*** Block opens ***
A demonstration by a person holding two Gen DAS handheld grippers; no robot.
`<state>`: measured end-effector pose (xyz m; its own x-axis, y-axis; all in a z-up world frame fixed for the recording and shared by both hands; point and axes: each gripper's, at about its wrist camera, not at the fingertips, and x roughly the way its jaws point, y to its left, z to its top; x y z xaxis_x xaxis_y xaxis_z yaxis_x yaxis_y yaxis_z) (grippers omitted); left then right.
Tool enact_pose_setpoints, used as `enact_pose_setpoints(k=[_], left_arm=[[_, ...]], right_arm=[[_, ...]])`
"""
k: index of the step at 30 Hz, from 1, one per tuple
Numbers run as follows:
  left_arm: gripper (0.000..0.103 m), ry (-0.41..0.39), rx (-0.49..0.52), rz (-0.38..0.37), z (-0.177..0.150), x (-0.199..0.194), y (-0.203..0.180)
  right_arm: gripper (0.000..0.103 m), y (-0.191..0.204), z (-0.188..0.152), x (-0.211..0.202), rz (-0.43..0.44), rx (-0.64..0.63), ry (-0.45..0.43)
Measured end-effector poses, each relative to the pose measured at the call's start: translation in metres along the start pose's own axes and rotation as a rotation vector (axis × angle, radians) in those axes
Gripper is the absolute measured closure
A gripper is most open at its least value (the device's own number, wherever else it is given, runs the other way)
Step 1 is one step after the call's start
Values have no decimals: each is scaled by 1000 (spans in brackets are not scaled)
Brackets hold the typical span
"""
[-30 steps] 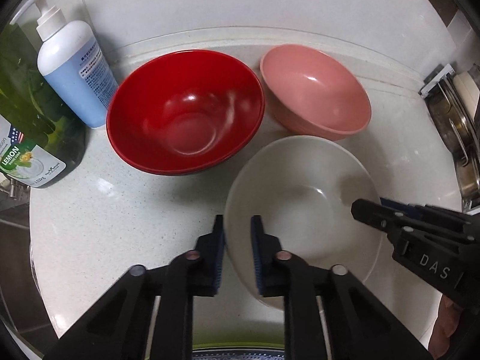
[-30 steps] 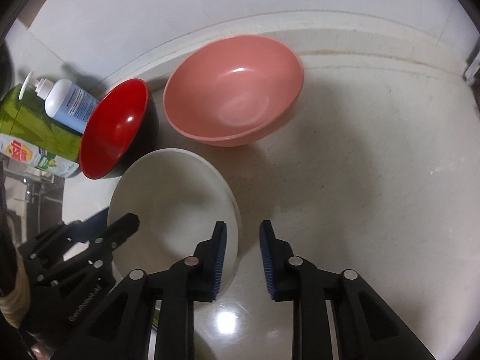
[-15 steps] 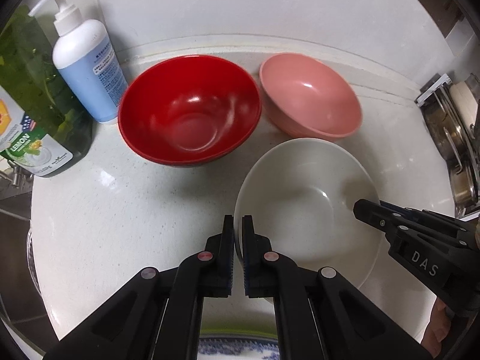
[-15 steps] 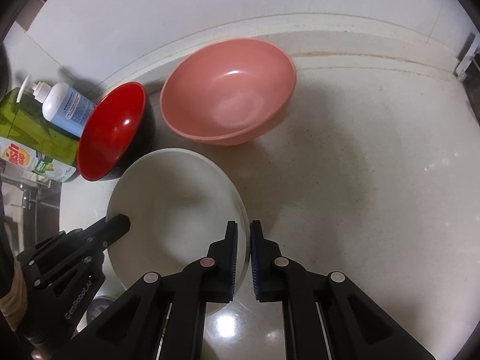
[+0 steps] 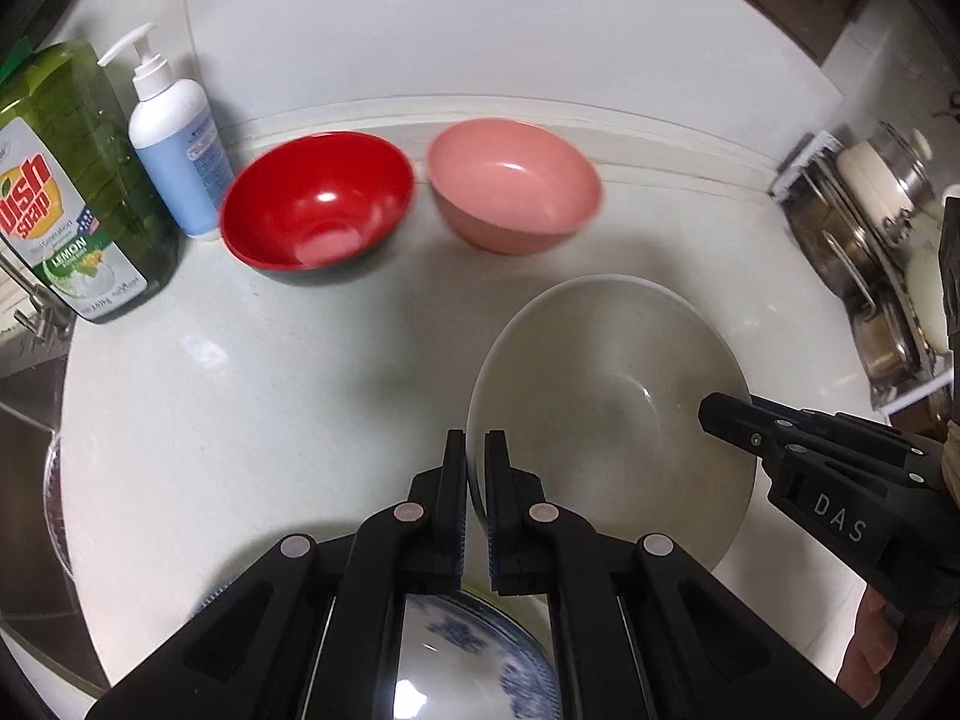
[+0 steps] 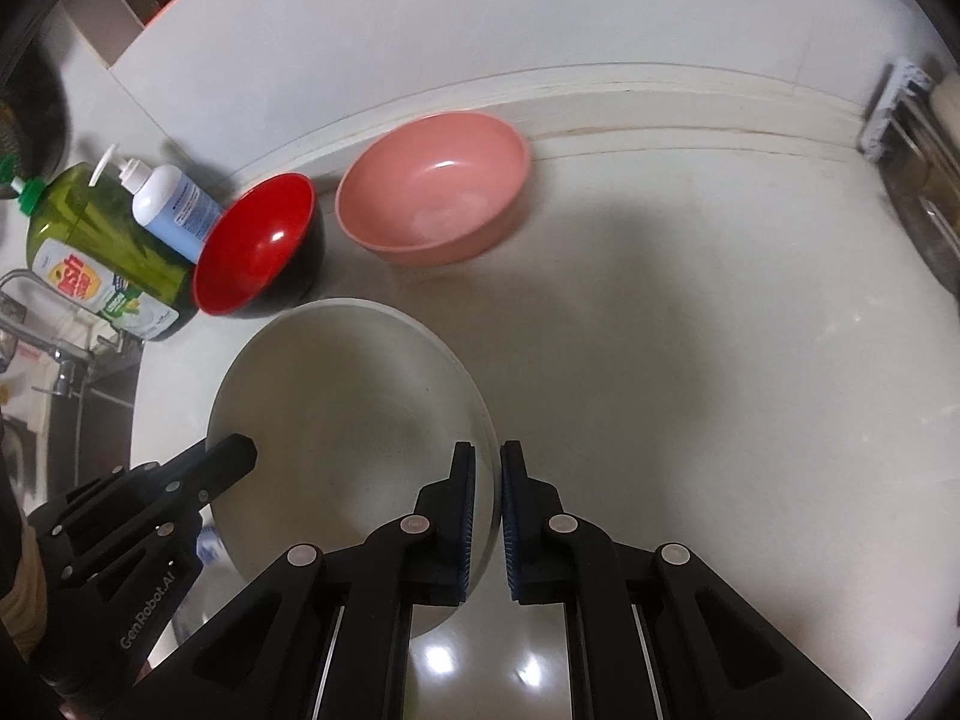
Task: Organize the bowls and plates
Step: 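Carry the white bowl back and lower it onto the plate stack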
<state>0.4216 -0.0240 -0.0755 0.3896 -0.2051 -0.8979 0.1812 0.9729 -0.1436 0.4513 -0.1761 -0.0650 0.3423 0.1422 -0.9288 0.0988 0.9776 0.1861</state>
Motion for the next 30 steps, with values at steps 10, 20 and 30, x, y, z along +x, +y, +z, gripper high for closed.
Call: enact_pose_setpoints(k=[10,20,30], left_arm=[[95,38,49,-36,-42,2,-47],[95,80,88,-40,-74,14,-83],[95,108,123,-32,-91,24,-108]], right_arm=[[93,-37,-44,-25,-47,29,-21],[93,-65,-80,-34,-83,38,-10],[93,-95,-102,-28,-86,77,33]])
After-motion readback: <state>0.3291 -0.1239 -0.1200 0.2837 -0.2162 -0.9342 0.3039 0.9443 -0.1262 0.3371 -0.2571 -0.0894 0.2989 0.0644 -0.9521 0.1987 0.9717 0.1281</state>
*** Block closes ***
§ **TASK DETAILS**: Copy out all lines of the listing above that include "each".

§ **WRITTEN RESPONSE**:
`<state>`: measured end-effector pose (xyz m; its own x-axis, y-axis; all in a z-up world frame fixed for the recording and shared by both hands; point and axes: each gripper's, at about its wrist camera, not at the fingertips, and x roughly the way its jaws point, y to its left, z to its top; x y z xaxis_x xaxis_y xaxis_z yaxis_x yaxis_y yaxis_z) (grippers omitted); left then right.
Measured end-effector poses, each relative to the pose measured at the call's start: translation in metres along the start pose's own axes and rotation as a rotation vector (axis × angle, radians) in those axes
Values have no decimals: each is scaled by 1000 (spans in brackets are not scaled)

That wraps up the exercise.